Records from a dataset
----

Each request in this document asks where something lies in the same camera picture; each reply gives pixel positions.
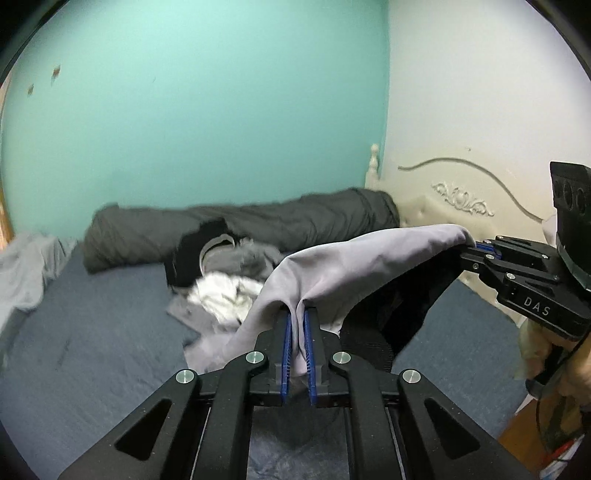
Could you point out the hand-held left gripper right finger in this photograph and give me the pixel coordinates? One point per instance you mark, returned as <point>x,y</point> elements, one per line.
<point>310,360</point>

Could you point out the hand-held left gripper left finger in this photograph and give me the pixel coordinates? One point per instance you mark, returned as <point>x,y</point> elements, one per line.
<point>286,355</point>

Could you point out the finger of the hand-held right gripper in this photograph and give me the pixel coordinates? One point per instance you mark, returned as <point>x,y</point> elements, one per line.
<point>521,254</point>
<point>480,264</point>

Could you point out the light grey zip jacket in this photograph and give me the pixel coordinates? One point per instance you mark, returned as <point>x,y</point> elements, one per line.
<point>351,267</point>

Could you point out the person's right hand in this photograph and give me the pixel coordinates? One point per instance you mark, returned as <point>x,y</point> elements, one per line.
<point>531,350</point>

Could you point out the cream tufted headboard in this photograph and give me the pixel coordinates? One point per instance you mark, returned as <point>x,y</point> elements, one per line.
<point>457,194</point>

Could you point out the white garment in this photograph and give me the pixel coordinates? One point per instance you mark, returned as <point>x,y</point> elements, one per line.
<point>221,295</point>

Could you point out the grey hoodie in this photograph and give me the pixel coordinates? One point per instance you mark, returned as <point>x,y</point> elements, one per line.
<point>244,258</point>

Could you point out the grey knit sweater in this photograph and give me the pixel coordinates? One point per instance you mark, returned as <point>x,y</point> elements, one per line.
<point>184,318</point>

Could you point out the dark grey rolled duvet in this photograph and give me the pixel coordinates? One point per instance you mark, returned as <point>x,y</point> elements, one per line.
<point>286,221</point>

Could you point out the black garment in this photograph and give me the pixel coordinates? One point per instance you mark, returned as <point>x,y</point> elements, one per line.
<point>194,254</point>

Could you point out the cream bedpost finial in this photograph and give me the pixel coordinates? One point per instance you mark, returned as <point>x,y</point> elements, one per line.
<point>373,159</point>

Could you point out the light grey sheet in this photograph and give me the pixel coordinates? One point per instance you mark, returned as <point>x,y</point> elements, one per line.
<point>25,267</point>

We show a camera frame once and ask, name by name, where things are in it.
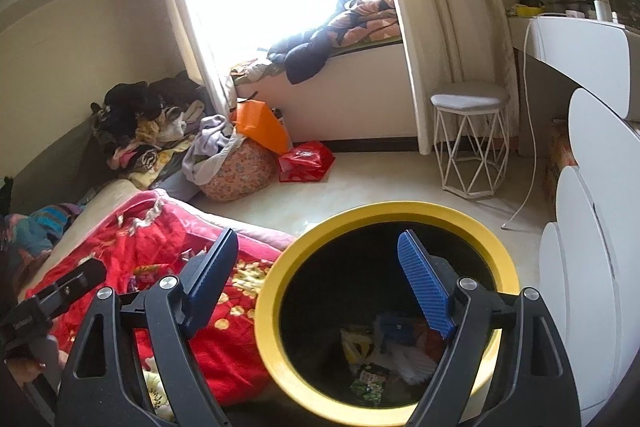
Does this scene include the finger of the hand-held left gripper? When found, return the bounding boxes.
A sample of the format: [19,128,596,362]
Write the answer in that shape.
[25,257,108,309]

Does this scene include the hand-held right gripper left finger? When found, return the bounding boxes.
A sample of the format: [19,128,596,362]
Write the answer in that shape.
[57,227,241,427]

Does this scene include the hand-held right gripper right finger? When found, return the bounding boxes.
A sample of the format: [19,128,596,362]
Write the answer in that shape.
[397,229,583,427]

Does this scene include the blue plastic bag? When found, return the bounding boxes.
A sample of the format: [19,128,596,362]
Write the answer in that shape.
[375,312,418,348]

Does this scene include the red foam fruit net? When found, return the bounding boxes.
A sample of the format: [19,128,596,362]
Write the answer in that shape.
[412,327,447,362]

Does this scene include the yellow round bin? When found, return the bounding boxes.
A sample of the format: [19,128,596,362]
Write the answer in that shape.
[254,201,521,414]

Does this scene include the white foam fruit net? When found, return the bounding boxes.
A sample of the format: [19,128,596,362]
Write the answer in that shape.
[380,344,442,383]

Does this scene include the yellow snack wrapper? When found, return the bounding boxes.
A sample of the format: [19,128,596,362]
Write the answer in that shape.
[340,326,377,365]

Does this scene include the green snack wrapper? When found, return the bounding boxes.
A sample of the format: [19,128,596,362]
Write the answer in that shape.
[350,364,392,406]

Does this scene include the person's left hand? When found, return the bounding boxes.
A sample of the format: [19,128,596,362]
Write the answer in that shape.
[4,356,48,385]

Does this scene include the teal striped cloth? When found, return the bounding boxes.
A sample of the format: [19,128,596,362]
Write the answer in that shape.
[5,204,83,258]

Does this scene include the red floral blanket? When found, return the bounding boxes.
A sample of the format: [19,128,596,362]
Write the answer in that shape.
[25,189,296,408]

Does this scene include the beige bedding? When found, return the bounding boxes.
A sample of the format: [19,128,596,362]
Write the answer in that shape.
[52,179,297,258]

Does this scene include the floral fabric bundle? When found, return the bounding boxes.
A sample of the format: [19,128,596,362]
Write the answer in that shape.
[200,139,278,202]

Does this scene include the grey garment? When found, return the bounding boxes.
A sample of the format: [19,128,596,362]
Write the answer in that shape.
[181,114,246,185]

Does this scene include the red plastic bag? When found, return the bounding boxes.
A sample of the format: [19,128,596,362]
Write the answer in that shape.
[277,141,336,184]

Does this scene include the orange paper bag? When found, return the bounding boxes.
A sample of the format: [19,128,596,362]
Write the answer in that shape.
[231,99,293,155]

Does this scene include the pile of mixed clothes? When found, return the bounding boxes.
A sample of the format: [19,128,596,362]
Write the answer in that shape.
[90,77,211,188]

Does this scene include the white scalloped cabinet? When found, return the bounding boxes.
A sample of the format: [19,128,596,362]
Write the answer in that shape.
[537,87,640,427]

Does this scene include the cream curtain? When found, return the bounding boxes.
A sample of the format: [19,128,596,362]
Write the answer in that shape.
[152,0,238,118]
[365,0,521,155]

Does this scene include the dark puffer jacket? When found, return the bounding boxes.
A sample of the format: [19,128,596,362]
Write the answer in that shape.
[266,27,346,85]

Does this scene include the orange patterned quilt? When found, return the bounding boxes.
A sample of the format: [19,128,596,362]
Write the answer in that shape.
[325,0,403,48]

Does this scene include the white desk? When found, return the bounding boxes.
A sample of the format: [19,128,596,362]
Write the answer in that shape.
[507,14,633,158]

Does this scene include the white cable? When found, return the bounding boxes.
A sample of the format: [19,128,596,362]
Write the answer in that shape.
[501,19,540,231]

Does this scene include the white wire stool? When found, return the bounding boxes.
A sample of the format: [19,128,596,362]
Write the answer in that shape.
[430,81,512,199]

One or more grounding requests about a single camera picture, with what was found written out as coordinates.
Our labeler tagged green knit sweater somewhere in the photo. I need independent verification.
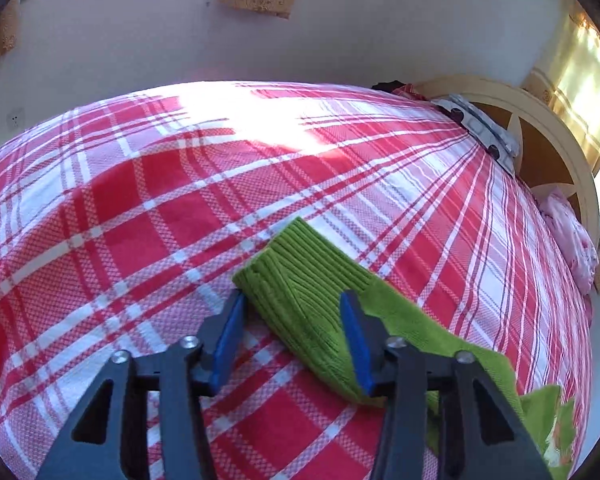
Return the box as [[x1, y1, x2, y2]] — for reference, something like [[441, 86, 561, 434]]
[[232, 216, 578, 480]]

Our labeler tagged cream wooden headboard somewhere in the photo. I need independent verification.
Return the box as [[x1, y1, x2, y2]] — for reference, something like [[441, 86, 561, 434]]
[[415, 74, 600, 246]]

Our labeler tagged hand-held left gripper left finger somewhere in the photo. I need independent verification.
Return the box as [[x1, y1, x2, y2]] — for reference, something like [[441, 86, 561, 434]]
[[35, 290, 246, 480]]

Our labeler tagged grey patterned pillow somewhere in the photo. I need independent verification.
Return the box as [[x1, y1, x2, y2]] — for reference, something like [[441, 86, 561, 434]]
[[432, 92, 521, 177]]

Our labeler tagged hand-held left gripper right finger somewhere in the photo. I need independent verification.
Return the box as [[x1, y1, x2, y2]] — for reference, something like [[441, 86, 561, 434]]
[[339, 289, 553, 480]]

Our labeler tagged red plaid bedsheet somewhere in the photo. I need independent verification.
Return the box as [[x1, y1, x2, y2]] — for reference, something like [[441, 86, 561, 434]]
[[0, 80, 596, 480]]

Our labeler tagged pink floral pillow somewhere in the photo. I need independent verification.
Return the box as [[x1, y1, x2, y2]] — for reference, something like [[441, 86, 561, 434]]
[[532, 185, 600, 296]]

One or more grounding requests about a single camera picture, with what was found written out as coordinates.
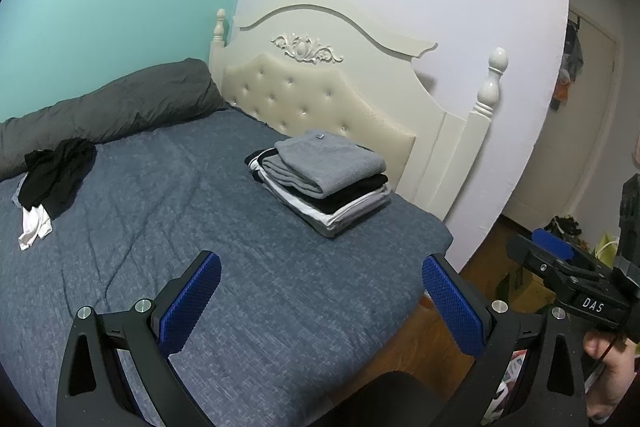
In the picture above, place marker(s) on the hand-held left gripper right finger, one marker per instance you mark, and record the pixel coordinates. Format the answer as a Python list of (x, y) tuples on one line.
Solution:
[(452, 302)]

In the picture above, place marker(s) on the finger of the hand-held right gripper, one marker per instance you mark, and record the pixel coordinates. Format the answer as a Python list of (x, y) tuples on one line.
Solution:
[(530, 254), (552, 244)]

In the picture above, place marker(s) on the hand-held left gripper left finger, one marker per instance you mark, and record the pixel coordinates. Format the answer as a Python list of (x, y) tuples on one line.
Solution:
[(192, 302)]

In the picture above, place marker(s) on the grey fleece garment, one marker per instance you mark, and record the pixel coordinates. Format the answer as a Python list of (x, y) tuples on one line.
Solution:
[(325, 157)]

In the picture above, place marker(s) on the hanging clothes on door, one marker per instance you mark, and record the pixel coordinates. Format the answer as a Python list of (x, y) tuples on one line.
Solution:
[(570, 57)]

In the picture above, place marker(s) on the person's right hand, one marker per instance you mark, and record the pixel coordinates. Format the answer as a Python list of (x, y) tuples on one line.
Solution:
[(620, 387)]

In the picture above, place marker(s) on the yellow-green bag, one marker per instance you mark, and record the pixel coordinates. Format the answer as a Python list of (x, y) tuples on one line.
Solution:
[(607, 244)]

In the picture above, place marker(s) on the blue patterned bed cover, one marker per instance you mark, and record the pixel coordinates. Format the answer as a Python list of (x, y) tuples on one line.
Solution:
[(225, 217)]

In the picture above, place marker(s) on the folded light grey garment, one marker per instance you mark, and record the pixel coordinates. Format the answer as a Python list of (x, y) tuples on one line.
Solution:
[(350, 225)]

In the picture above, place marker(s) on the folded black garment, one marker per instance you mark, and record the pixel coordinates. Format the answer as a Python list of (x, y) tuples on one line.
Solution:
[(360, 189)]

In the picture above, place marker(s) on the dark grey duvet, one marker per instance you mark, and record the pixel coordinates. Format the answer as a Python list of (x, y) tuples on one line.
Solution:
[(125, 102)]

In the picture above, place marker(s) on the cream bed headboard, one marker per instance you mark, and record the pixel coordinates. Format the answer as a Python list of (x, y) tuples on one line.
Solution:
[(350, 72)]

----

INSTRUCTIONS TO FOLLOW → Here the job is to copy the stretch of records from the line containing "Could you point out the cream bedpost" through the line containing "Does this scene include the finger", word for word. Leave every picture out.

YOUR RESPONSE →
Could you point out the cream bedpost finial in this photograph and give me the pixel coordinates? One point per instance you mark, returned as <point>x,y</point> elements, one per line.
<point>373,159</point>

Could you point out the light grey sheet in this photograph and give me the pixel coordinates? One point per instance you mark, returned as <point>x,y</point> elements, one per line.
<point>25,267</point>

We show a camera frame once and ask, name by name, where things are in it.
Does this scene include the finger of the hand-held left gripper? When found, return the bounding boxes.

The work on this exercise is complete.